Personal information
- Full name: John Leahy
- Date of birth: 7 March 1941
- Place of birth: Geelong, Victoria
- Date of death: 23 November 1980 (aged 39)
- Place of death: North Melbourne, Victoria
- Original team(s): North Albury
- Height: 188 cm (6 ft 2 in)
- Weight: 79 kg (174 lb)

Playing career^{1}
- Years: Club / Games (Goals)
- 1961: Melbourne / 2 (0)
- ^{1} Playing statistics correct to the end of 1960.
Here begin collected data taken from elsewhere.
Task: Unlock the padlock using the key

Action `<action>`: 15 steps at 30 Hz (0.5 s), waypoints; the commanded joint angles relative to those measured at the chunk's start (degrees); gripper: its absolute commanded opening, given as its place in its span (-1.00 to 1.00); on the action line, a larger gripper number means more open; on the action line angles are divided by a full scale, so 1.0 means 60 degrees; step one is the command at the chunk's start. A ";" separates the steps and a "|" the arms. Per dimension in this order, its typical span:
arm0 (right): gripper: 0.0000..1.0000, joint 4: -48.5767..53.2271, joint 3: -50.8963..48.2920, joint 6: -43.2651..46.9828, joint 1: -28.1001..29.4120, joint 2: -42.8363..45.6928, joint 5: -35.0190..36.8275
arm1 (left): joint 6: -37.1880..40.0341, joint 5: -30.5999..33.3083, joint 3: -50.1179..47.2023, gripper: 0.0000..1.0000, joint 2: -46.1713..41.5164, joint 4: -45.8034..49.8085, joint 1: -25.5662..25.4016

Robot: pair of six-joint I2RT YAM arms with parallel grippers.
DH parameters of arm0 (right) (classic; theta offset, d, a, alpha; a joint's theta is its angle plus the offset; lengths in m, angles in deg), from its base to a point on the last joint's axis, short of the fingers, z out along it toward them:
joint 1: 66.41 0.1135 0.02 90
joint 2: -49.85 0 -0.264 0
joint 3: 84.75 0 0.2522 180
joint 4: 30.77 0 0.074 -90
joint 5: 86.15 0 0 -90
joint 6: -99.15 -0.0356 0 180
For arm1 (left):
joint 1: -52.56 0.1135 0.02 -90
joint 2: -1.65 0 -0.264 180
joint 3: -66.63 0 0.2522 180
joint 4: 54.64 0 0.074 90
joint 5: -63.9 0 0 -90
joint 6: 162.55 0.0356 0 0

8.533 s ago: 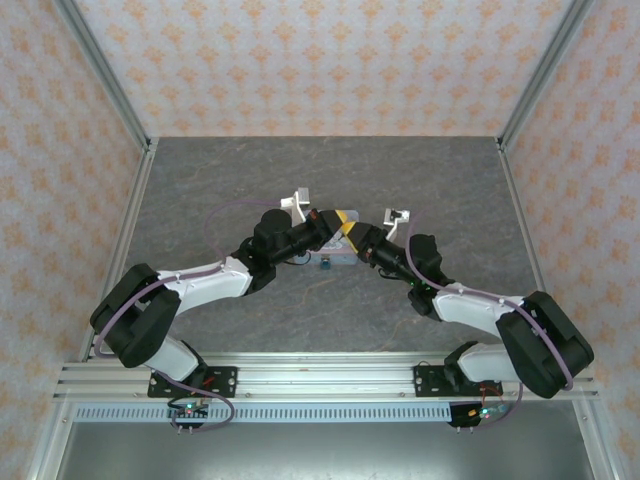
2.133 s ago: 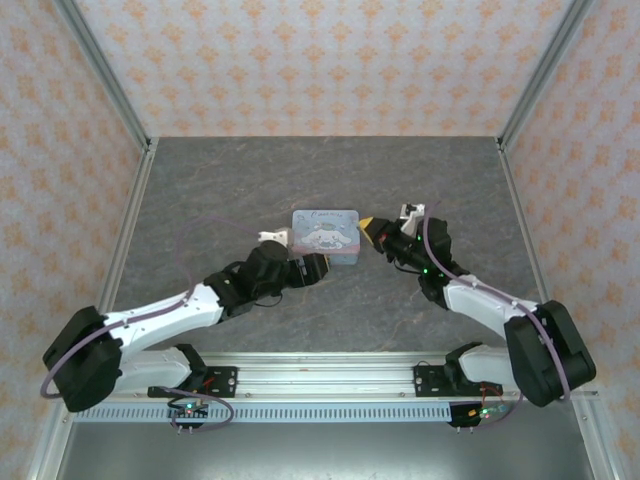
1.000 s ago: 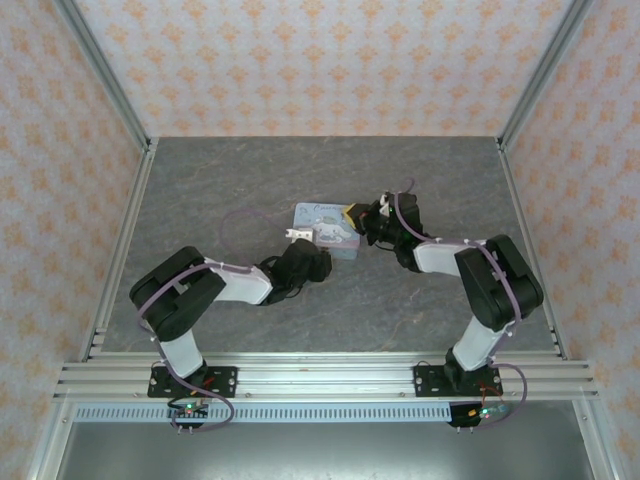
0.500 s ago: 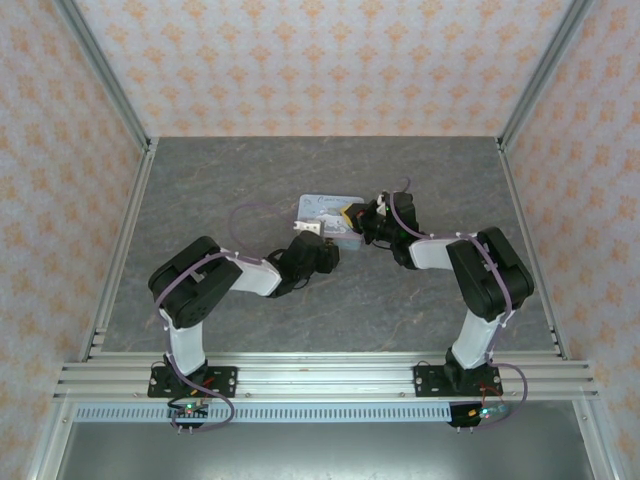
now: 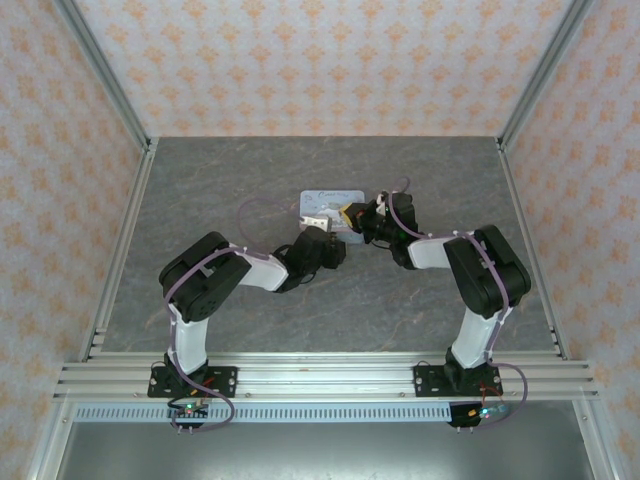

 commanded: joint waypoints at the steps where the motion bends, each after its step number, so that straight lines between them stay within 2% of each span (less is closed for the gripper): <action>1: -1.00 -0.0004 0.0103 -0.0062 0.0013 -0.0220 -0.0089 | -0.0039 -0.0969 0.0135 -0.05 0.0315 -0.0410 0.0031; 10: -1.00 -0.0120 0.0034 -0.0109 0.0005 -0.0354 -0.0074 | -0.1263 -0.1431 -0.0134 -0.05 0.0160 -0.1520 0.0260; 15: -1.00 -0.0135 0.0025 -0.0135 0.0010 -0.0374 -0.0089 | -0.1414 -0.1397 0.0059 -0.06 0.0426 -0.1397 0.0282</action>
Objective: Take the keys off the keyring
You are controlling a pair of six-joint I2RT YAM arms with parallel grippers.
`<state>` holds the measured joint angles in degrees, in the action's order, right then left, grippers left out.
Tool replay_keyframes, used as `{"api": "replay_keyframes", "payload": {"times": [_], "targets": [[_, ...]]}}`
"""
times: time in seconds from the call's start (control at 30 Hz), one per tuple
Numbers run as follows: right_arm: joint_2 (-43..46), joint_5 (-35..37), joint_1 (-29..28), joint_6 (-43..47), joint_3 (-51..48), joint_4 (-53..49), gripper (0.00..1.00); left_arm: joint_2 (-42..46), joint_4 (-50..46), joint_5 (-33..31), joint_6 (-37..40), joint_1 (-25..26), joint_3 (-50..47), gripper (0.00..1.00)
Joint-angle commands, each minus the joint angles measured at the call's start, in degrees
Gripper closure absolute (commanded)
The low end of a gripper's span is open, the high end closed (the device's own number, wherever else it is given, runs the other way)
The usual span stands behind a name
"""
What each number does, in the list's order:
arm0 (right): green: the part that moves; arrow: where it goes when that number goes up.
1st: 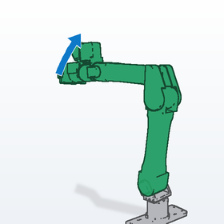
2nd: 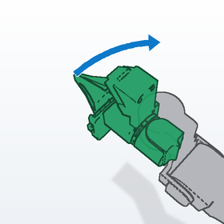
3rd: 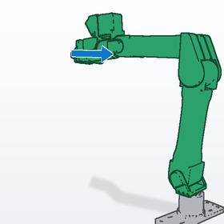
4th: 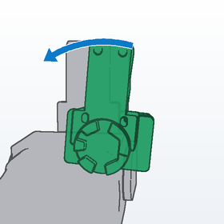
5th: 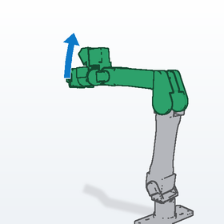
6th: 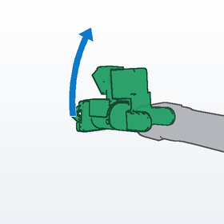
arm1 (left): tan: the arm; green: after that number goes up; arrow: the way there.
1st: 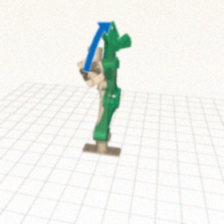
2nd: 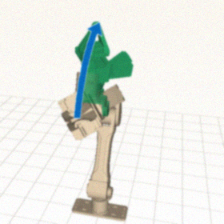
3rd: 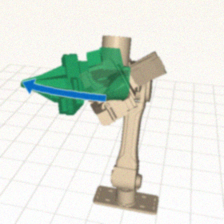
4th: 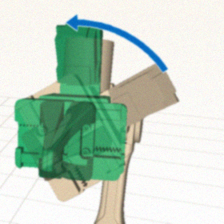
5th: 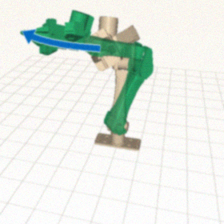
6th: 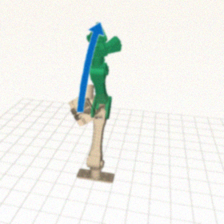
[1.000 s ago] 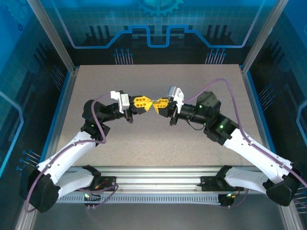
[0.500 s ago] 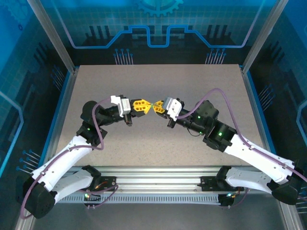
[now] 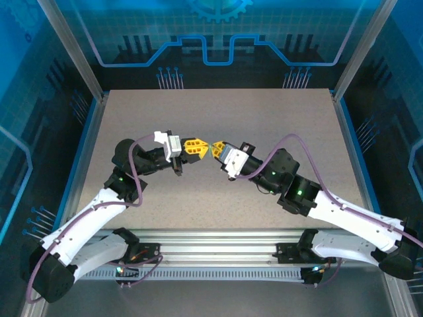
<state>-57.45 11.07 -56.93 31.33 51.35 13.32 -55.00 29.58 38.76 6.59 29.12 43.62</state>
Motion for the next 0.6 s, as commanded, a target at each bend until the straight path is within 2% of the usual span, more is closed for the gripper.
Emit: {"api": "replay_keyframes", "payload": {"times": [0.0,0.2,0.37,0.5,0.57], "targets": [[-1.3,4.9,-1.6,6.2,-0.6,4.3,1.00,1.4,-2.4,2.5,0.6,1.8,2.6,1.00],[-3.1,5.1,-2.6,9.0,-0.6,4.1,1.00,1.4,-6.3,2.0,3.3,3.5,4.1,1.00],[-6.2,9.5,-4.5,12.9,0.0,6.7,1.00,1.9,-8.2,0.4,4.7,5.0,4.4,1.00],[-9.1,9.4,-5.8,16.7,1.2,5.9,1.00,1.8,-11.9,-0.7,6.9,6.3,5.7,1.00],[-11.3,12.8,-6.6,18.9,2.0,7.6,1.00,1.7,-14.1,-1.6,7.9,7.1,6.6,1.00]]}}
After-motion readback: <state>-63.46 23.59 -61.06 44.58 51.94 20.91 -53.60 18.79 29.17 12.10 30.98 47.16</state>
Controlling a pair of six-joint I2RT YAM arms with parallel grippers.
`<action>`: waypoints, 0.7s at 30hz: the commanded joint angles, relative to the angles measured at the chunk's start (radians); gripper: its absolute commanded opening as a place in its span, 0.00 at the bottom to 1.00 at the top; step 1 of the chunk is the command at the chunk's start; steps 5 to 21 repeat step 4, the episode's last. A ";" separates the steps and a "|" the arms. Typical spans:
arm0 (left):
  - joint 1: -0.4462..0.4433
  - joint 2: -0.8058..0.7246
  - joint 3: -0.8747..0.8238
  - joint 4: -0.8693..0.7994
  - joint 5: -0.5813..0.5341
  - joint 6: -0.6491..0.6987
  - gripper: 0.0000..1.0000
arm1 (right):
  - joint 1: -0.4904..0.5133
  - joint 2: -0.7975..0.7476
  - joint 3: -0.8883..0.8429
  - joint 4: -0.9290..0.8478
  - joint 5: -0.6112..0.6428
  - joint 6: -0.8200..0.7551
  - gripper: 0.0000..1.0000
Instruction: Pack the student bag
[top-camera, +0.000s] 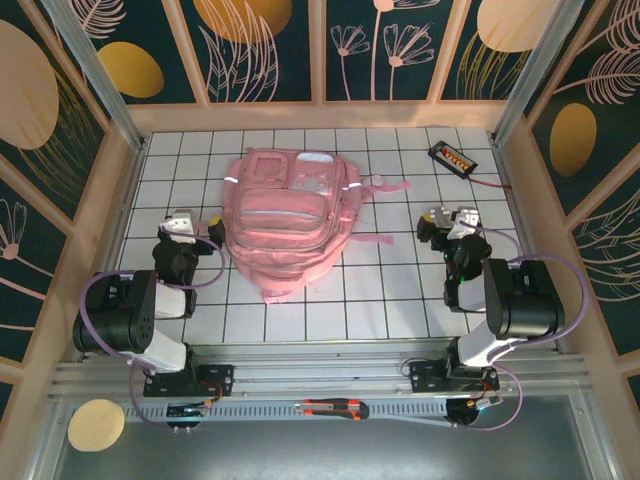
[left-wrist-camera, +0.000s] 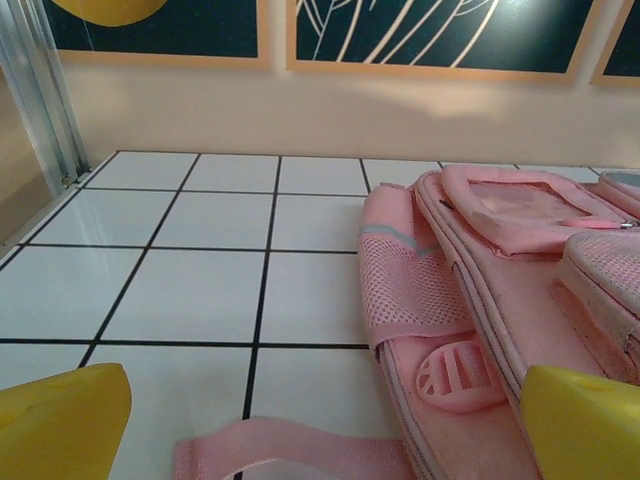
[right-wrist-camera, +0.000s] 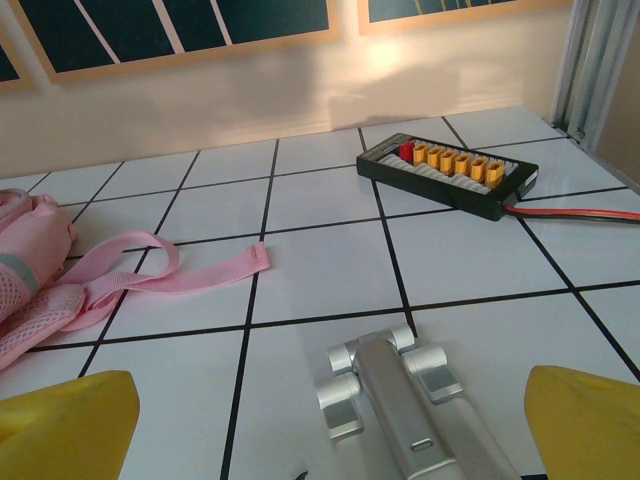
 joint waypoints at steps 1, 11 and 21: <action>0.001 0.003 0.011 0.037 0.032 0.021 0.99 | -0.003 0.010 0.000 0.059 0.023 0.006 0.99; 0.001 -0.004 -0.001 0.051 0.014 0.013 0.99 | -0.002 0.010 0.000 0.058 0.022 0.006 0.99; 0.001 -0.004 -0.001 0.051 0.014 0.013 0.99 | -0.002 0.010 0.000 0.058 0.022 0.006 0.99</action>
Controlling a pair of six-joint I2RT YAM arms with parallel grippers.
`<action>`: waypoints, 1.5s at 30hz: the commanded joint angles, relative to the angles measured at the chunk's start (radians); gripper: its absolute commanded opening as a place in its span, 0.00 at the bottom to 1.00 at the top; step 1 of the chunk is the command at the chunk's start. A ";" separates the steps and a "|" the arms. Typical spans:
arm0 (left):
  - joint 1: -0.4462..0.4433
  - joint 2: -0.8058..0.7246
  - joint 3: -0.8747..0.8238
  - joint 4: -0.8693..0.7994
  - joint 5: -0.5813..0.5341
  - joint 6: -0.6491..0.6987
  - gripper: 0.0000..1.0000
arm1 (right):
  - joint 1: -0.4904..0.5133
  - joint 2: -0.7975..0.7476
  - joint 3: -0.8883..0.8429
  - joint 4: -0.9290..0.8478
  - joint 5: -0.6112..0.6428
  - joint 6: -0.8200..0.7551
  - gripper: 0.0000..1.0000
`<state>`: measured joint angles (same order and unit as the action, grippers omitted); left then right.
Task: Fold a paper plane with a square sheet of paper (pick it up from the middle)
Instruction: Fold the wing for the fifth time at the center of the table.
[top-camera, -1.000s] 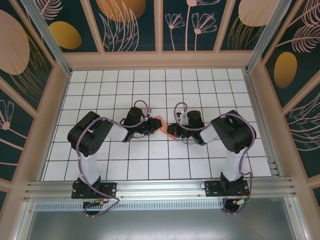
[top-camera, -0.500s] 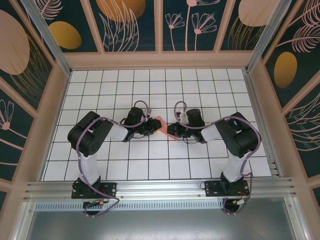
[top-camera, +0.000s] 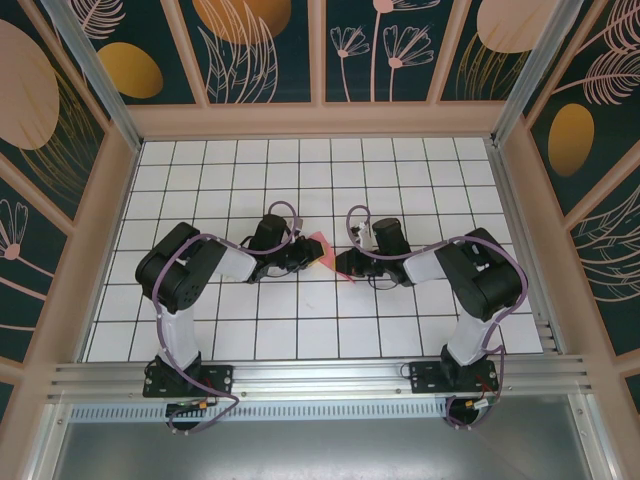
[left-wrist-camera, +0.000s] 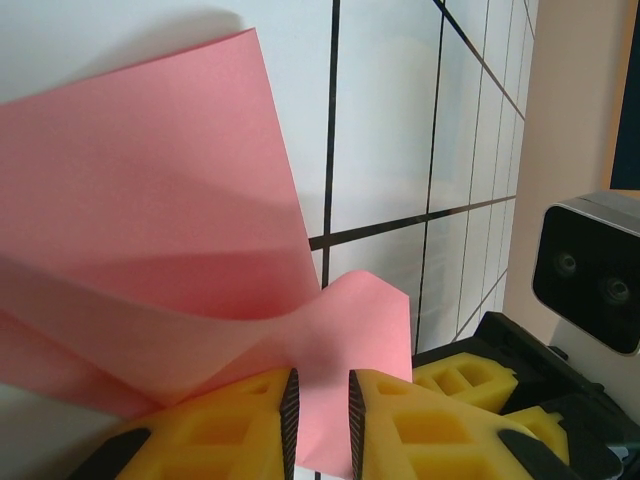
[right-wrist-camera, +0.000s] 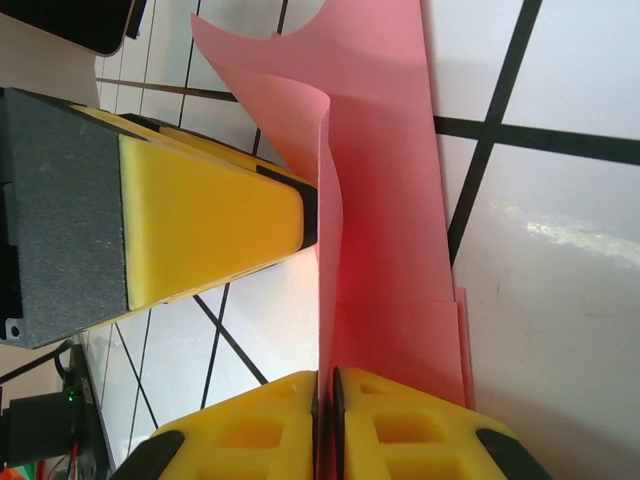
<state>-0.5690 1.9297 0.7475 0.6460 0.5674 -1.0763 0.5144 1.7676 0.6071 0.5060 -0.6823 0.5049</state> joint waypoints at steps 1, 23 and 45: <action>-0.003 0.011 0.018 -0.015 -0.006 0.024 0.24 | 0.006 -0.007 -0.001 0.008 -0.025 -0.037 0.13; -0.014 -0.070 -0.044 0.081 0.047 0.024 0.27 | -0.007 0.102 0.000 0.073 -0.055 0.076 0.00; -0.032 -0.004 -0.042 0.070 0.011 0.023 0.24 | -0.016 0.141 0.032 -0.002 -0.034 0.109 0.00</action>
<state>-0.5968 1.9045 0.6861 0.7212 0.5930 -1.0626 0.5026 1.8656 0.6384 0.5858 -0.7643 0.6128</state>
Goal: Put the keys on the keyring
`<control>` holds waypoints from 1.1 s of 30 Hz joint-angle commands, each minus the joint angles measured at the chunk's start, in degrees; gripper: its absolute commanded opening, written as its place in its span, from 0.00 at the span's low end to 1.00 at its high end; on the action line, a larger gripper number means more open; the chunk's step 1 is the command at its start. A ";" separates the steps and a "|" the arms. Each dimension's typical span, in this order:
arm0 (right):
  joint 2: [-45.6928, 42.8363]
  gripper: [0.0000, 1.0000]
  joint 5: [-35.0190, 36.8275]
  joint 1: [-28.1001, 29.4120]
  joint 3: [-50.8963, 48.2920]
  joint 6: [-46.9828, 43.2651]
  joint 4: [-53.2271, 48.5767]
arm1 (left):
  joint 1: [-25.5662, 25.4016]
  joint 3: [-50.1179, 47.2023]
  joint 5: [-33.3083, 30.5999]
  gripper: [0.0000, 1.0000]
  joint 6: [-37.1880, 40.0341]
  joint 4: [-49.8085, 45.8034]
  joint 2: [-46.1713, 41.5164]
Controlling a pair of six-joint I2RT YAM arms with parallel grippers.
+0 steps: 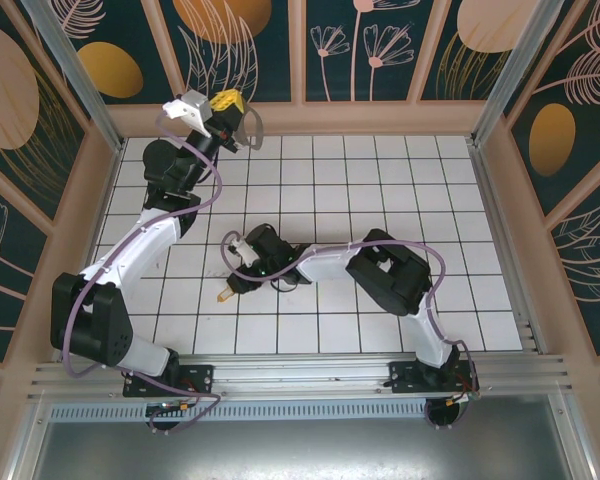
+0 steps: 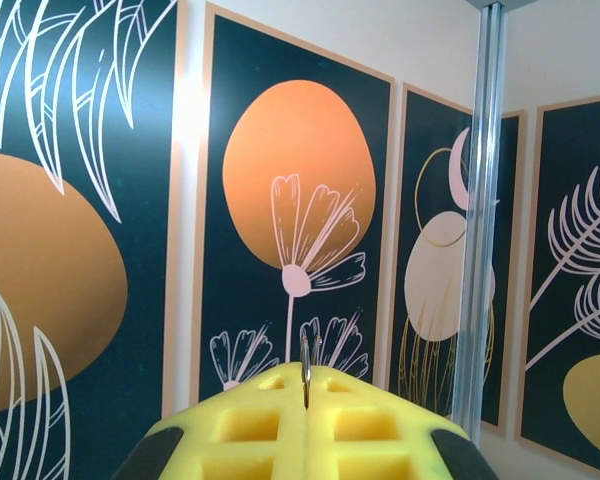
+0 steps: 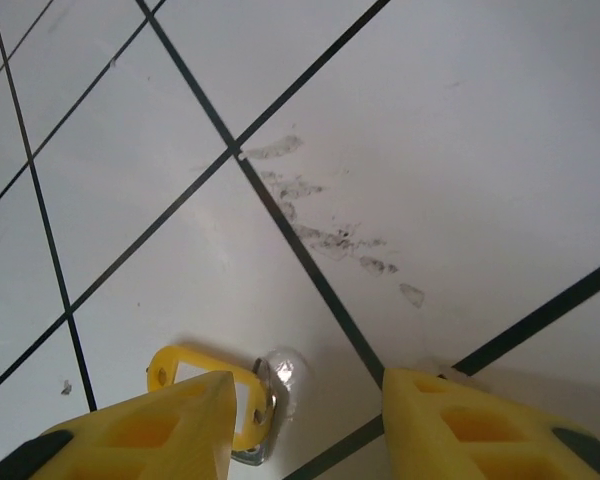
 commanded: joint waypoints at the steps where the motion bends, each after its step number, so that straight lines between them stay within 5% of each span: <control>1: 1.12 0.42 -1.64 1.32 2.07 -1.76 -1.89 | 0.25 2.00 1.17 0.00 -1.24 3.60 0.17; 15: 2.47 0.33 -1.05 2.57 3.17 -2.28 -3.03 | 0.29 1.84 1.30 0.00 -2.00 3.99 0.51; 25: 2.43 0.18 -0.85 2.56 3.34 -2.63 -3.73 | 0.24 2.09 1.29 0.00 -2.71 4.51 1.11; 27: 2.05 0.00 -1.02 2.56 3.17 -2.78 -3.78 | 0.23 2.26 1.51 0.00 -2.79 4.52 1.22; 33: -2.05 0.00 -0.17 1.83 0.00 -3.51 -3.11 | 0.27 2.44 1.95 0.00 -3.23 4.44 1.21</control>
= John Leahy (footballer) =

Australian rules footballer

John Patrick Leahy (7 March 1941 – 23 November 1980) was an Australian rules footballer who played two senior games for Melbourne Football Club in the 1961 Victorian Football League (VFL) season.

== Early life ==
John Leahy was born in Geelong, Victoria to Alfred Ernest Leahy and Kathleen Leahy (née Gehrig) on 7 March 1941. He was one of four brothers, two of which also played for Melbourne during the 1960s – Brian played in the 1960 Melbourne Premiership team while Terry won Melbourne's best and fairest in 1966.

== Football career ==
Leahy joined his brother Brian at Melbourne in 1961, wearing the number 30 guernsey. He played two games – The Round 12 draw with Fitzroy and the Round 13 loss to Hawthorn.

== Later life ==
At age 21 John married Nancy Faye Arthur and later had two children – Philip and Rodney.

John Leahy died in North Melbourne on 23 November 1980. He was cremated three days later.